What lines in the records below mention "camera"? List them all.

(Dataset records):
Content starts
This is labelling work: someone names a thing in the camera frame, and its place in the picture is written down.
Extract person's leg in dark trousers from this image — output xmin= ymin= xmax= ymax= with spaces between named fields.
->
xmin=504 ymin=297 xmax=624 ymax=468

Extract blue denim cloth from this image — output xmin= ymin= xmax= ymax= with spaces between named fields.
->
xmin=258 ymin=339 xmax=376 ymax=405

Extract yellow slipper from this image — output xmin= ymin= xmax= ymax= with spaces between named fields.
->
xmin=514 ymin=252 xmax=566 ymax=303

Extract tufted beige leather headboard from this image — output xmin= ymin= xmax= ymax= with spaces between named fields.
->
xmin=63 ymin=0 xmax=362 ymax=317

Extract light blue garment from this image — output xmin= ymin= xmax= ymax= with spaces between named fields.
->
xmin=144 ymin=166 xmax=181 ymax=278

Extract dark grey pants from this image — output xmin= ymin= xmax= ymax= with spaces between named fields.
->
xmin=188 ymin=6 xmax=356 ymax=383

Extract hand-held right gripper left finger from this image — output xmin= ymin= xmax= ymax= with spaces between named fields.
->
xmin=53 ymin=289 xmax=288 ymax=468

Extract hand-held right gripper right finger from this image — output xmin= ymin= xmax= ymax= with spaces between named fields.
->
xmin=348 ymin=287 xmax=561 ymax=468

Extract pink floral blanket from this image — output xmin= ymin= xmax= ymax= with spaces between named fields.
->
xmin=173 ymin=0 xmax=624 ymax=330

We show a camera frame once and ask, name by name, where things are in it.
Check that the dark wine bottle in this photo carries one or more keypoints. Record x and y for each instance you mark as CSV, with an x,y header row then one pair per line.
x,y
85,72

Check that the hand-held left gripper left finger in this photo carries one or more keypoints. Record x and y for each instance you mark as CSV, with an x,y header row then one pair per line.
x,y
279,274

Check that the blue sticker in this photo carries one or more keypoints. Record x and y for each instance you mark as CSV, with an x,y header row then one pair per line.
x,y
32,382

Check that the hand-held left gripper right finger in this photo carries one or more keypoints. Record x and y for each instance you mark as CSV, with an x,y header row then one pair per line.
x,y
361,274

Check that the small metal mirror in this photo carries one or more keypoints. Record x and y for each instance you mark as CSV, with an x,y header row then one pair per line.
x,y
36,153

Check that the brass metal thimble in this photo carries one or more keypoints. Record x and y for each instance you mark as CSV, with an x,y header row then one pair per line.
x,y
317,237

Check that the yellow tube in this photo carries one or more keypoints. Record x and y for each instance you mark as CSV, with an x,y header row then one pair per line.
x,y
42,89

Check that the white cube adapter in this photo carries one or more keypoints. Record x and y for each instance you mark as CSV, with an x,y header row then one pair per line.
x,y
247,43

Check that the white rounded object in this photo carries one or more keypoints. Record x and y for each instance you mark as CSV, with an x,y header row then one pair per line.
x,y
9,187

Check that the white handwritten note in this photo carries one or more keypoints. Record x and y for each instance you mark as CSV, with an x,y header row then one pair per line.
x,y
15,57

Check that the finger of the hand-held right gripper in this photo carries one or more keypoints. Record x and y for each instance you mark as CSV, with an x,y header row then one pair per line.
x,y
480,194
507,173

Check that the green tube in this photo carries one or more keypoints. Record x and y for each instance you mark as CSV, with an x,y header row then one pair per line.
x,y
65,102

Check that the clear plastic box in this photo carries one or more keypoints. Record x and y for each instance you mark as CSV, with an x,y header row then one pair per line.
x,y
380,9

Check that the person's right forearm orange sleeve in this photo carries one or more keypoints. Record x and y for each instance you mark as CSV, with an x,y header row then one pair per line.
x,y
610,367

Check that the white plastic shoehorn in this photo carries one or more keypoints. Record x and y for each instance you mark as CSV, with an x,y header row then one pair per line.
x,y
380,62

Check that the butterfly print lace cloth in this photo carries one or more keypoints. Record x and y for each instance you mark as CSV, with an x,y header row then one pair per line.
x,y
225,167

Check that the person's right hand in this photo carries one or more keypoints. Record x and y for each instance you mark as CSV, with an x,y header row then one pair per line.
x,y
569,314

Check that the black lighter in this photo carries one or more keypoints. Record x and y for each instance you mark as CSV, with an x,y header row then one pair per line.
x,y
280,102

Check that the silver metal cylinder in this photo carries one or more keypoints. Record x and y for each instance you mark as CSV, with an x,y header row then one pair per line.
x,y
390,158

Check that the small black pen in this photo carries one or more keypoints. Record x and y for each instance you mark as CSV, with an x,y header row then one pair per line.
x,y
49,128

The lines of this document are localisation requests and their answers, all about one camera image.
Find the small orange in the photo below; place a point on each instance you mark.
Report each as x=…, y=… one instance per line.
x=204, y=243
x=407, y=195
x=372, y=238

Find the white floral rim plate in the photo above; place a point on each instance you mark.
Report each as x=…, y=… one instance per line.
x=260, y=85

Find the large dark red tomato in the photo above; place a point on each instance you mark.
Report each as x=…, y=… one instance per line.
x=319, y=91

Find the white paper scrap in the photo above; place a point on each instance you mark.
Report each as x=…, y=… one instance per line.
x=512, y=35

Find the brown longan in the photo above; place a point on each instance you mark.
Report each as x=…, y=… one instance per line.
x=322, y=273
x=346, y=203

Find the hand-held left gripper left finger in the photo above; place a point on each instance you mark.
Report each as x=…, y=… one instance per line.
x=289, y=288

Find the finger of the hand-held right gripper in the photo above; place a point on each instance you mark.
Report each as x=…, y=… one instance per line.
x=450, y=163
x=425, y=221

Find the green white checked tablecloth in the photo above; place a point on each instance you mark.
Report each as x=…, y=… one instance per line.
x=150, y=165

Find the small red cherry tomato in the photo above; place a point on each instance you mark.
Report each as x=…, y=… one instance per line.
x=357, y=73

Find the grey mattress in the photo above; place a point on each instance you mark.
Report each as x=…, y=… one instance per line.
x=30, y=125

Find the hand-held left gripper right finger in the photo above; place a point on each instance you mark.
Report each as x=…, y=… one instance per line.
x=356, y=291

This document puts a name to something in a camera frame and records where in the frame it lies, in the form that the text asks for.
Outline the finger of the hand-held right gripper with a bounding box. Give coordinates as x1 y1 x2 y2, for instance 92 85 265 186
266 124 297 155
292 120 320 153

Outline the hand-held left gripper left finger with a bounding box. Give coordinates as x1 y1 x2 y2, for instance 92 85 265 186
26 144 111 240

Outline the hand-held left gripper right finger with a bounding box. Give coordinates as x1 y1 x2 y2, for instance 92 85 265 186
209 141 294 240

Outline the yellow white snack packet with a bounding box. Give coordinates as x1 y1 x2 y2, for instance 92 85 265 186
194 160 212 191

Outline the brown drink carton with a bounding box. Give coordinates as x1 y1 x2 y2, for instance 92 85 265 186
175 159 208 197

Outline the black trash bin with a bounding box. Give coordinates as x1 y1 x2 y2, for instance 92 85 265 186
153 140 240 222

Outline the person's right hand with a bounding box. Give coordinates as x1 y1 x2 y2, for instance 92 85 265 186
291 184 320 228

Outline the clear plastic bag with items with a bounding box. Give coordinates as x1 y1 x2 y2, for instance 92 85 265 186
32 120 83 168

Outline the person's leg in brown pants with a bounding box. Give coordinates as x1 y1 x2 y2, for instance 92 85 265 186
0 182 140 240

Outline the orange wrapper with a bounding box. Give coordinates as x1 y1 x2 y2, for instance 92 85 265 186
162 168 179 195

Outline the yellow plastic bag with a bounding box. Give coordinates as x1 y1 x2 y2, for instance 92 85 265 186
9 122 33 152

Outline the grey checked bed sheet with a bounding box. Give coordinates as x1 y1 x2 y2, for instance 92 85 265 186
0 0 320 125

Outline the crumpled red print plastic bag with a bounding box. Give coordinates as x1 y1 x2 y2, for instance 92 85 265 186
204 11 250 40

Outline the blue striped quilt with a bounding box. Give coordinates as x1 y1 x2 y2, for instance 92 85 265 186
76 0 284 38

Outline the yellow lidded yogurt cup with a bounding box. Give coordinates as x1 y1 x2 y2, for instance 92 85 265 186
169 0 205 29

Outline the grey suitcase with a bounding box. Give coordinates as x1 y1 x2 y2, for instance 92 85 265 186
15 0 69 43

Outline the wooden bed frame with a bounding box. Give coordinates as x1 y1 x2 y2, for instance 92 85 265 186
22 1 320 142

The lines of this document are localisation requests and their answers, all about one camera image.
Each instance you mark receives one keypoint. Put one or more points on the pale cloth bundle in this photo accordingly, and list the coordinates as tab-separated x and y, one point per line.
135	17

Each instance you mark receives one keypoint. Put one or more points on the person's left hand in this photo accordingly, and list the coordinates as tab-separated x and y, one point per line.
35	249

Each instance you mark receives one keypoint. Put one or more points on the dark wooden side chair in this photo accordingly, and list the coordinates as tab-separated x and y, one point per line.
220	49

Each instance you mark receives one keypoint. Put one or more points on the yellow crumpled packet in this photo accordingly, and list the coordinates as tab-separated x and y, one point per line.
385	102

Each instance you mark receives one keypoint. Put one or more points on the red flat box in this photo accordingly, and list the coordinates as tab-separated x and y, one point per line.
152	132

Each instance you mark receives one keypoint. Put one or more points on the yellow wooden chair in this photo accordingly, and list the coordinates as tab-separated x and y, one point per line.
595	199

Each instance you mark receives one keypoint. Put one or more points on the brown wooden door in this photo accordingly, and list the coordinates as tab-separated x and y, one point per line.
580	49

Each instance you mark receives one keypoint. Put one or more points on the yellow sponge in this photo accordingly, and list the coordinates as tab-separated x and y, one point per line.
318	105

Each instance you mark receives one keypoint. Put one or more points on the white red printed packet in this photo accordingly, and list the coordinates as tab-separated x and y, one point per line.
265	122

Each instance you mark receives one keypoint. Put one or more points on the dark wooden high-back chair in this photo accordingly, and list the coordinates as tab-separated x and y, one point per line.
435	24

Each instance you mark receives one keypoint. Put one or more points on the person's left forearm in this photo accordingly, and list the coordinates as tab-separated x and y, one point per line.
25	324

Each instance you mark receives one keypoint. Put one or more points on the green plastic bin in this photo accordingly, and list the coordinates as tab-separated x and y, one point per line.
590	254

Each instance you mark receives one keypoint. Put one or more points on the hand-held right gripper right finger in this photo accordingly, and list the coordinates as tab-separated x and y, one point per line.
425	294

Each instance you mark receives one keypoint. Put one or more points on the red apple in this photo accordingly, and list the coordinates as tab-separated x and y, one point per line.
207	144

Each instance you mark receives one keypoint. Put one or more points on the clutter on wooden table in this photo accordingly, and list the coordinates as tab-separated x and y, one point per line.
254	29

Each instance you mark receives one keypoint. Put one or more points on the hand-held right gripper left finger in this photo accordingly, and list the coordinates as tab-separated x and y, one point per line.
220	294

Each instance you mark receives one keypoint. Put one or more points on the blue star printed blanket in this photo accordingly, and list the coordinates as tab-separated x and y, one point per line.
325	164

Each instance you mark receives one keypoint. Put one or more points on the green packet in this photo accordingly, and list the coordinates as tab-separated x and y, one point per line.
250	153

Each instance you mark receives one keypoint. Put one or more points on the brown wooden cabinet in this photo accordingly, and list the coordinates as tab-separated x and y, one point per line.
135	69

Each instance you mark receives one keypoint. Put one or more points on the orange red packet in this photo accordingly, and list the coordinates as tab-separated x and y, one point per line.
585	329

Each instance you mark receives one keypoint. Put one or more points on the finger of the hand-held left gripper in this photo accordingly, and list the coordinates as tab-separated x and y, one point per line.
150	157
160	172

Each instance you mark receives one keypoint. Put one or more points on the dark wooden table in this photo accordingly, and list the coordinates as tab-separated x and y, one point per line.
Content ends
(Answer for the task):
This is labelling work: someone names a thing in the camera frame, and its place in the picture is written down.
We show a camera frame once and ask, name by name, where things are in it.
The lines of this document are localisation requests and their answers, all about one camera image.
This document puts a name to something in a camera frame and records where in the frame it lies, in the form that the text asks for.
The lines of this document are localisation requests and their answers, all about one camera image.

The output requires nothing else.